備忘録がてら書き始めた夫の闘病記ですが、
思っていた以上に多くの方に読んでいただき驚いています。
夫の闘病は数ヶ月の短い期間でした。
それに、10年前のことなので、今では医療現場も色々と変わっていると思います。
このブログを読んで何か情報を得たいと思っている方にとっては、心許無い記録かもしれません。

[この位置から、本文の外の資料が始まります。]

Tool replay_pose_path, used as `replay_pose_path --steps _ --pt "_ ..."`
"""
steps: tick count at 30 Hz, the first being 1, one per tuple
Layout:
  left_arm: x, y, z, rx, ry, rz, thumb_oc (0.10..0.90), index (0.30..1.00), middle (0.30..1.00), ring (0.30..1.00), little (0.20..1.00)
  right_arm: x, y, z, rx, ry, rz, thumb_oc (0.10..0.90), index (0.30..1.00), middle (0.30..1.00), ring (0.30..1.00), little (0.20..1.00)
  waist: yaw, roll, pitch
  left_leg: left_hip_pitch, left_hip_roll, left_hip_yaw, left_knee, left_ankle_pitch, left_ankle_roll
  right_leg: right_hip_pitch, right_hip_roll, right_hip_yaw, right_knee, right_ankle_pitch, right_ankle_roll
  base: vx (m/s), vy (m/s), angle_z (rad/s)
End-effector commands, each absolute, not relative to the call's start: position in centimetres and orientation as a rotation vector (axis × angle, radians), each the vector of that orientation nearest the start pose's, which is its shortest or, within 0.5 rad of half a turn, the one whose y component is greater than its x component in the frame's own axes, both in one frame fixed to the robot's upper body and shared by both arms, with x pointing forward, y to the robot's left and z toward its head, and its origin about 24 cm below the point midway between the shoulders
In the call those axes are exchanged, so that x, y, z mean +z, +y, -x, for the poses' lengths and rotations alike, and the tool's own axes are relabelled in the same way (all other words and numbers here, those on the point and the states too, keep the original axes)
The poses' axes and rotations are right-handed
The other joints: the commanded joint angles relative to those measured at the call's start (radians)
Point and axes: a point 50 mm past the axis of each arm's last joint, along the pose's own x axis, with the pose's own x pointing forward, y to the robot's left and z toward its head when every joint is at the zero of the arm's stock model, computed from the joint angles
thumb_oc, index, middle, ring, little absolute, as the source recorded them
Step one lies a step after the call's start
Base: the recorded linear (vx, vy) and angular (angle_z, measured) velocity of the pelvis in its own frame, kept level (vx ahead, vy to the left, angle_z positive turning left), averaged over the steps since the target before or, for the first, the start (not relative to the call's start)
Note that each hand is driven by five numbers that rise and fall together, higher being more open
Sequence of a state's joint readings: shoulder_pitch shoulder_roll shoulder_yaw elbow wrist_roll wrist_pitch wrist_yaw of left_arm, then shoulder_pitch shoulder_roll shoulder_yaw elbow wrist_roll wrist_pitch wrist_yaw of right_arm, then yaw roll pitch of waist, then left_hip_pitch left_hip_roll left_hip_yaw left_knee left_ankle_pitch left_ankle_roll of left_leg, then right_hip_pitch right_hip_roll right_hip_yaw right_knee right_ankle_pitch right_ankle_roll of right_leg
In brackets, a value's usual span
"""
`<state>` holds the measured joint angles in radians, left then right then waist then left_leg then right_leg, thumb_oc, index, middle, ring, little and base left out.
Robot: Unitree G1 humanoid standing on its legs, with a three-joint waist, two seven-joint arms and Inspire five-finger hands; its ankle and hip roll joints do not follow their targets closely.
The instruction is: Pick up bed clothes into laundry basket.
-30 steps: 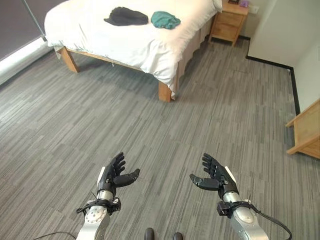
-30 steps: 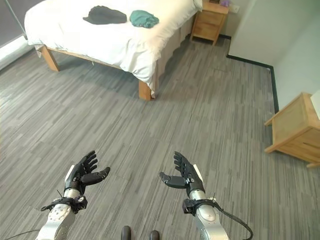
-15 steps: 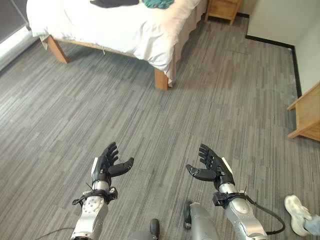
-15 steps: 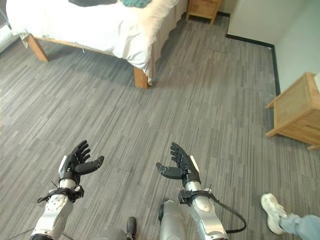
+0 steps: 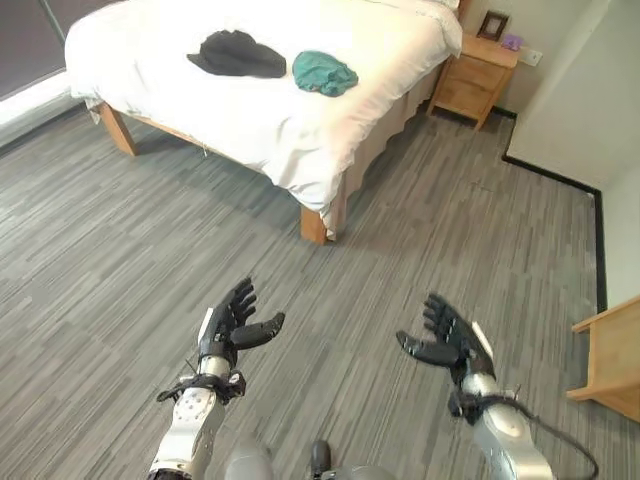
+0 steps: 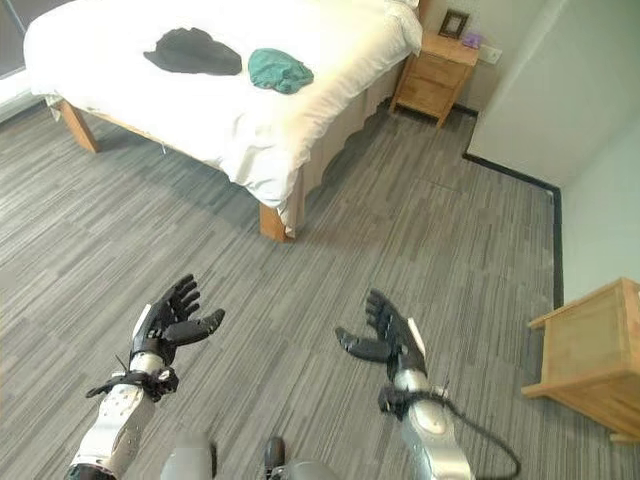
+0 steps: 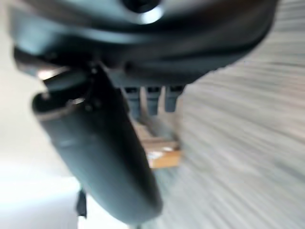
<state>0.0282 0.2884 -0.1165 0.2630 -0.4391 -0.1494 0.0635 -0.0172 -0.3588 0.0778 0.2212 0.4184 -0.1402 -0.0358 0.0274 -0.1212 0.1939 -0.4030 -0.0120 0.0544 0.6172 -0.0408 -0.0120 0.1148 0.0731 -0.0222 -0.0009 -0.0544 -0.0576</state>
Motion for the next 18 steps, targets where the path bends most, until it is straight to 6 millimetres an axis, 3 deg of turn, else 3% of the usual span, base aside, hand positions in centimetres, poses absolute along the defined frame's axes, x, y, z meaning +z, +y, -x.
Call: replay_pose_path --steps 1,2,3,4,6,7,8,9,10,12,13,15,16,18 --pt "5.9 19.1 -26.3 -0.059 -0.165 0.108 0.800 0.900 0.900 0.900 0.900 6.6 -21.9 -25.9 -0.006 -0.162 -0.024 0.800 0.900 0.900 0.900 0.900 0.049 0.072 -0.031 0.161 -0.003 -0.016 -0.473 0.181 -0.015 0.018 -0.054 0.063 0.010 0.007 0.113 0.84 -0.004 -0.19" --pt "6.1 19.1 -26.3 -0.062 -0.176 0.106 0.800 0.900 0.900 0.900 0.900 6.7 -21.4 -25.9 0.012 -0.170 -0.030 0.800 0.900 0.900 0.900 0.900 0.065 0.096 -0.047 0.127 -0.023 -0.005 -0.596 0.202 -0.018 0.048 -0.015 0.075 0.012 -0.019 0.109 0.55 -0.014 -0.43" --pt "5.9 18.8 -26.2 -0.067 -0.170 0.117 0.800 0.900 0.900 0.900 0.900 6.5 -21.3 -25.8 0.012 -0.165 -0.032 0.800 0.900 0.900 0.900 0.900 0.075 0.093 -0.061 0.147 -0.039 0.023 -0.686 0.232 -0.024 0.098 -0.019 0.082 0.011 -0.052 0.108 0.77 -0.021 -0.52" --pt "6.0 18.6 -26.2 -0.066 -0.178 0.145 0.800 0.900 0.900 0.900 0.900 6.4 -21.0 -25.8 0.019 -0.165 -0.045 0.800 0.900 0.900 0.900 0.900 0.081 0.095 -0.077 0.129 -0.045 0.054 -0.704 0.236 -0.030 0.127 -0.013 0.089 0.014 -0.073 0.106 0.78 -0.022 -0.65" --pt "6.3 18.5 -26.2 -0.068 -0.192 0.154 0.800 0.900 0.900 0.900 0.900 6.5 -20.4 -26.0 0.043 -0.164 -0.059 0.800 0.900 0.900 0.900 0.900 0.099 0.090 -0.095 0.127 -0.047 0.055 -0.702 0.254 -0.025 0.161 -0.014 0.099 0.026 -0.096 0.109 0.69 0.036 -0.42" --pt "6.6 18.8 -25.5 -0.099 -0.200 0.138 0.800 0.900 0.900 0.900 0.900 5.9 -19.6 -25.2 0.082 -0.144 -0.073 0.800 0.900 0.900 0.900 0.900 0.112 0.059 -0.134 0.198 -0.063 0.069 -0.673 0.259 0.028 0.136 -0.072 0.057 0.241 -0.058 0.169 0.55 0.097 -0.11" --pt "6.6 18.8 -25.5 -0.099 -0.200 0.138 0.800 0.900 0.900 0.900 0.900 5.8 -19.6 -25.2 0.082 -0.144 -0.073 0.800 0.900 0.900 0.900 0.900 0.113 0.059 -0.136 0.197 -0.062 0.069 -0.673 0.259 0.028 0.134 -0.072 0.058 0.242 -0.058 0.169 0.71 0.149 0.20" --pt "6.9 18.5 -25.3 -0.145 -0.209 0.128 0.800 0.900 0.900 0.900 0.900 5.2 -19.5 -25.1 0.084 -0.122 -0.068 0.800 0.900 0.900 0.900 0.900 0.133 0.036 -0.141 0.216 -0.082 0.066 -0.637 0.230 0.056 0.099 -0.131 0.028 0.424 0.133 0.252 0.32 0.112 -0.19" --pt "7.8 18.4 -25.4 -0.191 -0.235 0.135 0.800 0.900 0.900 0.900 0.900 5.2 -19.6 -25.1 0.069 -0.120 -0.069 0.800 0.900 0.900 0.900 0.900 0.124 0.045 -0.124 0.259 -0.063 0.070 -0.628 0.205 0.065 0.036 -0.136 0.028 0.580 0.245 0.292 0.46 0.167 -0.60" --pt "9.8 18.1 -25.7 -0.281 -0.313 0.257 0.800 0.900 0.900 0.900 0.900 5.3 -20.0 -25.0 0.050 -0.134 -0.106 0.800 0.900 0.900 0.900 0.900 0.060 0.085 -0.072 0.360 -0.032 0.013 -0.644 0.175 0.072 -0.143 -0.082 0.041 0.807 0.235 0.270 0.47 0.113 -0.29" --pt "10.3 17.8 -25.6 -0.334 -0.333 0.316 0.800 0.900 0.900 0.900 0.900 5.3 -20.5 -24.9 0.043 -0.132 -0.092 0.800 0.900 0.900 0.900 0.900 0.042 0.096 -0.069 0.396 -0.027 -0.017 -0.658 0.162 0.073 -0.196 -0.079 0.030 0.828 0.184 0.245 0.50 0.008 1.02" --pt "11.9 17.8 -25.4 -0.384 -0.402 0.356 0.800 0.900 0.900 0.900 0.900 6.4 -22.3 -24.5 0.023 -0.163 -0.044 0.800 0.900 0.900 0.900 0.900 0.009 0.102 -0.072 0.441 -0.018 -0.082 -0.677 0.151 0.065 -0.254 -0.146 0.009 0.723 0.142 0.205 0.51 -0.123 1.80" --pt "13.2 17.7 -25.3 -0.433 -0.457 0.416 0.800 0.900 0.900 0.900 0.900 7.3 -23.7 -24.2 0.004 -0.196 -0.035 0.800 0.900 0.900 0.900 0.900 -0.007 0.096 -0.073 0.462 -0.023 -0.117 -0.684 0.132 0.051 -0.273 -0.166 0.023 0.610 0.114 0.197 0.35 -0.153 1.71" --pt "13.4 17.5 -25.3 -0.438 -0.472 0.429 0.800 0.900 0.900 0.900 0.900 7.6 -24.4 -24.2 -0.019 -0.202 -0.019 0.800 0.900 0.900 0.900 0.900 -0.016 0.094 -0.077 0.469 -0.023 -0.137 -0.686 0.125 0.046 -0.273 -0.168 0.033 0.531 0.119 0.198 0.40 -0.199 1.36"
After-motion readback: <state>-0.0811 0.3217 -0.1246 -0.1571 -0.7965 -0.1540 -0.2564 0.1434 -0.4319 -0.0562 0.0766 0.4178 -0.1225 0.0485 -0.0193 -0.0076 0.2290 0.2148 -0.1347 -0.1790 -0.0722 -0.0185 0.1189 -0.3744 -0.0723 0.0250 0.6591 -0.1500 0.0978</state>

ここに書いていることは偽りない事実ですが、ただ我が家に起こっただけの事。
どうか皆様は、このブログの中身に惑わされませんように。
今の自分に合った「より良い」判断が常にできますように。
告知を受けてからすぐに、癌治療に強い病院を探しました。
とにかく時間が無い。
有名で、癌と言えばここ、と言える病院がいい。
珍しい癌でも、前向きな見解を示せる可能性のある病院がいい。
そんな基準で病院を探して2日後の夕方に予約が取れたのが、がん研有明病院でした。
主治医に伝えてすぐに紹介状を用意してもらいました。
本人は黄疸が強く出ていて、体の怠さと痒みで動けない状態でした。
それに当時(2009年10月)は、新型インフルエンザが日本国内でも大流行していました。
そんな中、本人を連れていくのは危険と判断して、義父と義兄と私の3人でセカンドオピニオンを受けに行きました。

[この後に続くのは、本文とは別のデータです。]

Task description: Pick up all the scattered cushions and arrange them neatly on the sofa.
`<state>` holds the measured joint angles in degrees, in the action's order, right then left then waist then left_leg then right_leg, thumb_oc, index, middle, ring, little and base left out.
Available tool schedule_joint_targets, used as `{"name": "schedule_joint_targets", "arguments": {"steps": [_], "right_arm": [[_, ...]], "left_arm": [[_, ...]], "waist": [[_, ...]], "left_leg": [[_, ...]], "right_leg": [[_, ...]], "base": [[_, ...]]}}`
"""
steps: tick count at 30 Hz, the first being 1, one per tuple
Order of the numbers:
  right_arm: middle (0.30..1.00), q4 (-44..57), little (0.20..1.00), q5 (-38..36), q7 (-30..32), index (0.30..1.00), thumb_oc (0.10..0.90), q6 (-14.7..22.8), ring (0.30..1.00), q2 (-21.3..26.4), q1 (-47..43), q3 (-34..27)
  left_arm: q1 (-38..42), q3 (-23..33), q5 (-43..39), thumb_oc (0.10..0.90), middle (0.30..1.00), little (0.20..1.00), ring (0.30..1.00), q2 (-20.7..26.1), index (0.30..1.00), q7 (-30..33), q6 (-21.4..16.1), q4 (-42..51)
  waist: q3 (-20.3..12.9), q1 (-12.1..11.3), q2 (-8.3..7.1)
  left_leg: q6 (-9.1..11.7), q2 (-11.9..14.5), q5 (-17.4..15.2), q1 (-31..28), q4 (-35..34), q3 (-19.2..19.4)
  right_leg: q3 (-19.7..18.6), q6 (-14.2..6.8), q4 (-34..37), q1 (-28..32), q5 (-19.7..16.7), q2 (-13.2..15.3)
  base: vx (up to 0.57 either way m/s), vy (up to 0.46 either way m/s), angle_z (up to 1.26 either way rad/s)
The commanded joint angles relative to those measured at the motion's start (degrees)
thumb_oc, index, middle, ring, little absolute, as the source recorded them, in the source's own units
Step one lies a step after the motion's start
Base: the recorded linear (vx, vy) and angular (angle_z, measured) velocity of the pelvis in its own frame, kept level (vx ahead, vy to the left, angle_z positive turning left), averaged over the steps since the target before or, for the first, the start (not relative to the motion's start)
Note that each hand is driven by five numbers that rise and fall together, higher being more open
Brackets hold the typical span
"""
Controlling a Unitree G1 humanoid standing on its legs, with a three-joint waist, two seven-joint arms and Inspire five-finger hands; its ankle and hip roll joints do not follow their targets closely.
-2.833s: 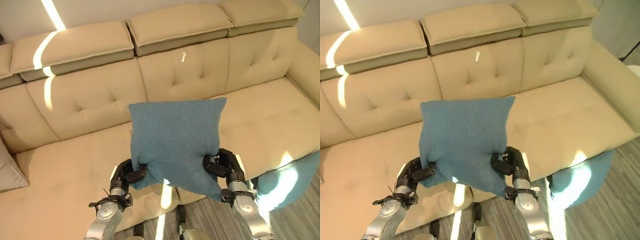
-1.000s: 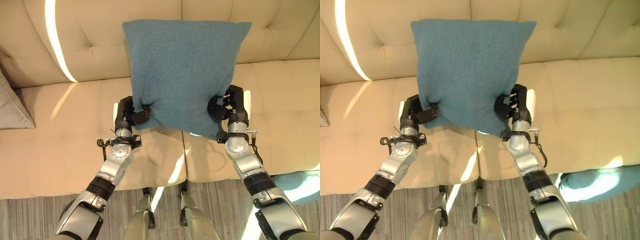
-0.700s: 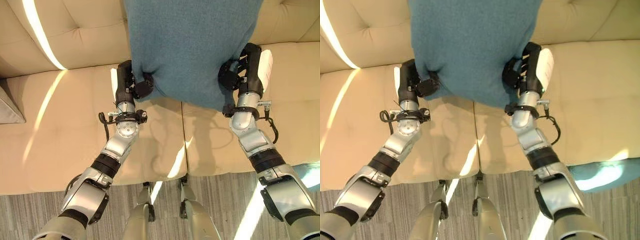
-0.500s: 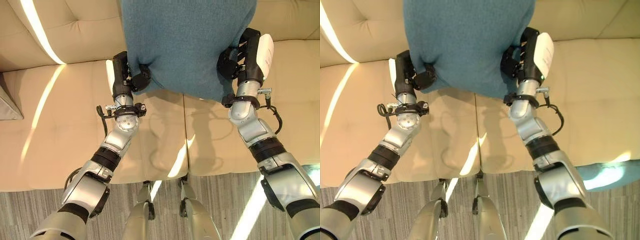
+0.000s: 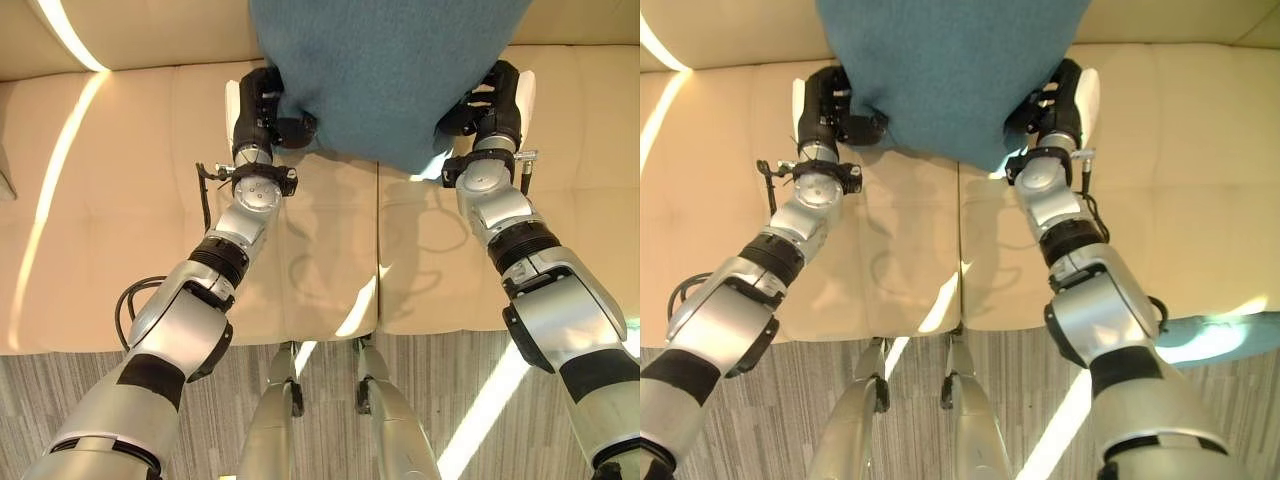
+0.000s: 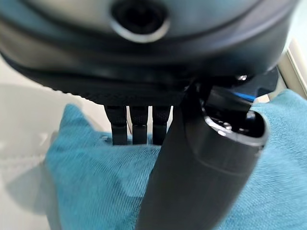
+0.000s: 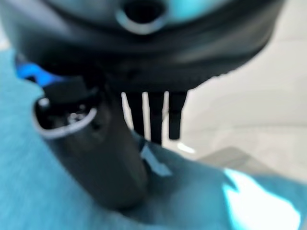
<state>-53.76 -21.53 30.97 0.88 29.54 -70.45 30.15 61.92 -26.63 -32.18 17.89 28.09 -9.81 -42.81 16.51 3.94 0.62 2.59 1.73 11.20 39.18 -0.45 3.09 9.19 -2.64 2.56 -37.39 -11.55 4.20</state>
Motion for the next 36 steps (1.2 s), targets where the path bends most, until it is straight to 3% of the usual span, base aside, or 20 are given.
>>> {"name": "schedule_joint_targets", "arguments": {"steps": [1, 5, 9, 15, 16, 17, 18, 20, 23, 24, 28, 36], "right_arm": [[0.9, 1.82, 0.9, 0.94, -1.9, 0.9, 0.8, 5.72, 0.9, -0.36, -6.81, -0.34], [0.9, 5.33, 0.9, 2.5, -2.6, 0.9, 0.8, 5.88, 0.9, 3.19, -0.08, -3.81], [0.9, 10.69, 0.9, 5.13, -4.28, 0.9, 0.8, 6.74, 0.9, 8.67, 12.3, -10.66], [0.9, 10.9, 0.9, 5.2, -4.26, 0.9, 0.8, 6.66, 0.9, 8.63, 12.6, -10.79], [0.9, 16.02, 0.9, 7.82, -6.07, 0.9, 0.8, 7.17, 0.9, 11.29, 23.99, -16.98], [0.9, 19.55, 0.9, 9.39, -7.24, 0.9, 0.8, 7.61, 0.9, 11.96, 31.61, -21.04], [0.9, 26.9, 0.9, 13.38, -11.36, 0.9, 0.8, 7.85, 0.9, 8.88, 50.88, -29.39], [0.9, 28.78, 0.9, 13.8, -13.19, 0.9, 0.8, 8.01, 0.9, 6.75, 57.03, -31.64], [0.9, 29.09, 0.9, 14.21, -14.07, 0.9, 0.8, 7.86, 0.9, 5.8, 59.42, -32.09], [0.9, 29.35, 0.9, 15.69, -16.59, 0.9, 0.8, 7.5, 0.9, 2.2, 66.28, -33.35], [0.9, 27.85, 0.9, 16.63, -19.27, 0.9, 0.8, 7.41, 0.9, -1.4, 70.94, -33.39], [0.9, 23.86, 0.9, 19.87, -20.89, 0.9, 0.8, 7.08, 0.9, -3.74, 73.26, -30.1]], "left_arm": [[5.88, -3.4, -0.68, 0.8, 0.9, 0.9, 0.9, -2.51, 0.9, -5.22, -7.92, 1.96], [-0.35, 0.57, -1.41, 0.8, 0.9, 0.9, 0.9, 1.21, 0.9, -6.25, -7.78, 5.38], [-9.61, 7.82, -2.55, 0.8, 0.9, 0.9, 0.9, 9.18, 0.9, -8.59, -7.52, 6.48], [-9.79, 7.76, -2.53, 0.8, 0.9, 0.9, 0.9, 9.19, 0.9, -8.59, -7.49, 6.59], [-19.09, 13.06, -0.93, 0.8, 0.9, 0.9, 0.9, 13.82, 0.9, -10.47, -6.9, 9.26], [-26.0, 16.77, 0.03, 0.8, 0.9, 0.9, 0.9, 15.24, 0.9, -11.77, -6.27, 10.91], [-44.36, 24.17, 2.13, 0.8, 0.9, 0.9, 0.9, 13.77, 0.9, -16.01, -4.27, 15.48], [-50.31, 25.93, 2.69, 0.8, 0.9, 0.9, 0.9, 11.75, 0.9, -17.34, -3.31, 15.69], [-52.71, 26.6, 2.81, 0.8, 0.9, 0.9, 0.9, 11.08, 0.9, -18.06, -3.04, 15.72], [-59.77, 28.66, 4.38, 0.8, 0.9, 0.9, 0.9, 9.15, 0.9, -20.06, -1.57, 15.23], [-67.43, 28.76, 7.27, 0.8, 0.9, 0.9, 0.9, 6.58, 0.9, -22.75, 0.51, 12.97], [-71.06, 26.38, 14.3, 0.8, 0.9, 0.9, 0.9, 3.41, 0.9, -23.53, 2.05, 7.6]], "waist": [[-5.28, -0.18, -2.55], [-5.71, -0.47, -2.26], [-6.57, -0.92, -2.27], [-6.59, -0.96, -2.33], [-7.7, -1.22, -2.43], [-8.22, -1.19, -2.36], [-7.92, -1.31, -2.24], [-7.45, -1.26, -2.16], [-7.15, -1.1, -2.09], [-6.77, -1.07, -1.78], [-8.62, -1.32, -1.78], [-11.41, -1.95, -1.94]], "left_leg": [[3.54, -0.49, -7.27, -0.49, 2.68, 1.61], [3.73, -0.55, -6.95, -2.48, 1.33, 1.77], [3.82, -0.29, -7.07, -6.65, -0.35, 2.04], [3.82, -0.29, -7.04, -6.84, -0.46, 2.05], [3.71, -0.07, -7.27, -10.53, -1.88, 2.07], [3.64, 0.15, -7.54, -12.91, -2.5, 2.07], [3.59, 1.22, -8.4, -21.07, -4.24, 2.01], [3.57, 1.54, -8.81, -24.41, -4.55, 2.01], [3.43, 1.5, -8.83, -25.75, -4.55, 1.89], [3.32, 2.05, -9.11, -29.48, -4.55, 2.04], [2.8, 2.14, -9.13, -32.52, -4.48, 2.11], [2.58, 2.68, -10.02, -36.93, -4.46, 2.87]], "right_leg": [[-1.62, -6.73, 1.57, -1.07, 2.53, 2.4], [-1.47, -6.68, 1.62, 0.19, 2.89, 2.34], [-0.77, -6.47, 1.75, 3.6, 3.76, 2.01], [-0.78, -6.47, 1.78, 3.75, 3.78, 2.0], [-0.4, -6.27, 1.88, 6.93, 4.68, 1.72], [-0.11, -6.1, 1.82, 8.96, 5.38, 1.59], [0.47, -5.52, 0.52, 15.76, 7.8, 1.24], [0.75, -5.18, -0.89, 18.53, 9.28, 1.05], [0.9, -5.0, -1.23, 19.85, 9.76, 1.04], [1.37, -4.63, -3.3, 23.22, 11.66, 0.68], [1.35, -4.55, -3.15, 27.07, 12.23, 0.2], [1.13, -4.61, -1.11, 32.82, 12.96, -0.62]], "base": [[0.0, 0.0, 0.0], [0.0, 0.0, 0.0], [0.01, -0.02, -0.03], [0.01, -0.004, 0.03], [0.13, -0.042, -0.02], [0.25, -0.066, -0.01], [0.18, -0.045, -0.01], [0.1, -0.029, 0.08], [0.02, -0.016, 0.32], [0.02, -0.032, 0.31], [0.03, -0.032, 0.08], [0.04, -0.029, -0.08]]}}
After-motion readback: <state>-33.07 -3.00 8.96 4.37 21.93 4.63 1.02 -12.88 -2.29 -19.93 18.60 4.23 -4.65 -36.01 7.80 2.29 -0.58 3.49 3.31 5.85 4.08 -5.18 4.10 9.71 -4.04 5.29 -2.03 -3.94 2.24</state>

がん研有明病院は、地元の総合病院しか知らない私にとっては超先進的な病院でした。
フロアも綺麗。バリアフリーに配慮されている。
院内の明るい雰囲気に、ちょっと気持ちが軽くなったのを覚えています。
30分間の外来の結果は主治医と同じ見解でした。
・すでに切除は不可能であり、緩和ケアの段階である
・少しでもこちらで良い治療ができるならベッドをこじ開けてでも受け入れたいが、病状は極めて悪く手の施しようがない
・本人の慣れた地で、家族の通いやすい病院で、穏やかに過ごすのがよいだろう
癌告知を受けた時よりも、絶望感が大きかった。
本当にどうしようもないんだな。
OQLの維持で、やっとなんだな。
一緒に話を聞いていた義父は、息子の病状をここまで突きつけられてどんな気持ちだったでしょう。

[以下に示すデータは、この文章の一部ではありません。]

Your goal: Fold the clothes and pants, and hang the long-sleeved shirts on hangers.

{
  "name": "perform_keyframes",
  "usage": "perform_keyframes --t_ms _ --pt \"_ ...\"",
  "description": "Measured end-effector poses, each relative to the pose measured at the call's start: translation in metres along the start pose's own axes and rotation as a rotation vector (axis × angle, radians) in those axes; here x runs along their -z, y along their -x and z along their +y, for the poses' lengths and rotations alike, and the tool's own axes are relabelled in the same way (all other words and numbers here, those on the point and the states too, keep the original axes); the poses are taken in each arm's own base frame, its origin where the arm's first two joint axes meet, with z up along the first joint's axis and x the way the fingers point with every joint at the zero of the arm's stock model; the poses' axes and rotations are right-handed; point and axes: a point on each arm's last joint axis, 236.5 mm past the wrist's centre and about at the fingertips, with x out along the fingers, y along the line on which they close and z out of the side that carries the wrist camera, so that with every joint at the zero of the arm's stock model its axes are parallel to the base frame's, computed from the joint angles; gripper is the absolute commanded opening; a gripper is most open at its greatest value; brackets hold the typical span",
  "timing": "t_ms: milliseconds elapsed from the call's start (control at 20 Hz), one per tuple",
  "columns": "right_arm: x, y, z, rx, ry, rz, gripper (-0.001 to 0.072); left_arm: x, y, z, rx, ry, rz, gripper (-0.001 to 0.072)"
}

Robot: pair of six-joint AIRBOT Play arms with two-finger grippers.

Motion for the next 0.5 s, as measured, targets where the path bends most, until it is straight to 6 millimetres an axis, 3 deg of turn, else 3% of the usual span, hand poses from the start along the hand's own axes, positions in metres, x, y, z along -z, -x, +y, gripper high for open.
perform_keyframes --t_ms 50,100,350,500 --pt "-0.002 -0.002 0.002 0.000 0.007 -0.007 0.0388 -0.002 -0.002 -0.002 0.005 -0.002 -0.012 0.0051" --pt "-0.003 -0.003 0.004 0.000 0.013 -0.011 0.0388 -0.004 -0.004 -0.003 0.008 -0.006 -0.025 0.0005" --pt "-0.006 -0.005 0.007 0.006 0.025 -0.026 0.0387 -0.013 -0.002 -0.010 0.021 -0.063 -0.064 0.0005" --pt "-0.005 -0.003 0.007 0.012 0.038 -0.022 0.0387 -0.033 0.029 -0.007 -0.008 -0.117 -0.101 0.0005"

ついこの間まで毎日一緒に仕事をしていた我が子がこんな宣告を受けるなんて。
あの時の義父の辛そうな顔が忘れられません。
病院に戻って本人に結果を伝えました。
いつも腹が据わっていて、取り乱すようなことは一度もなかった夫ですが、この時ばかりは静かに
「そうか。・・・まったく、結婚してから俺は、何でもっと早く健康診断受けなかったんだろうなぁ。」
と漏らしていました。
家族が帰ってからの病室は寂しいだろうな。
どんな気持ちで毎晩過ごしていたのでしょうか。
きっと色々と後悔ばかりしていたんじゃないかと思います。
毎日病院に通って、夫と一緒に主治医の説明を受けていました。
その時に毎回感じていたことは、若いと癌の進行はこんなにも早いのかということ。
画像を見ると、素人の私でも日に日に癌が大きくなっていくのが見えました。
これまではあまり思い出さないようにしていましたが、
最近は、夫が当時どんな気持ちで毎日病院で過ごしていたのかを、想像してみようと思えるようになりました。
あまり深く想像すると、まだ心臓がギュッとしますが。
夫の気持ちもですが、子を思う親の気持ちについても年々わかるようになり、今になると義父・義母がどんな思いだったのかを考えると、とても辛いです。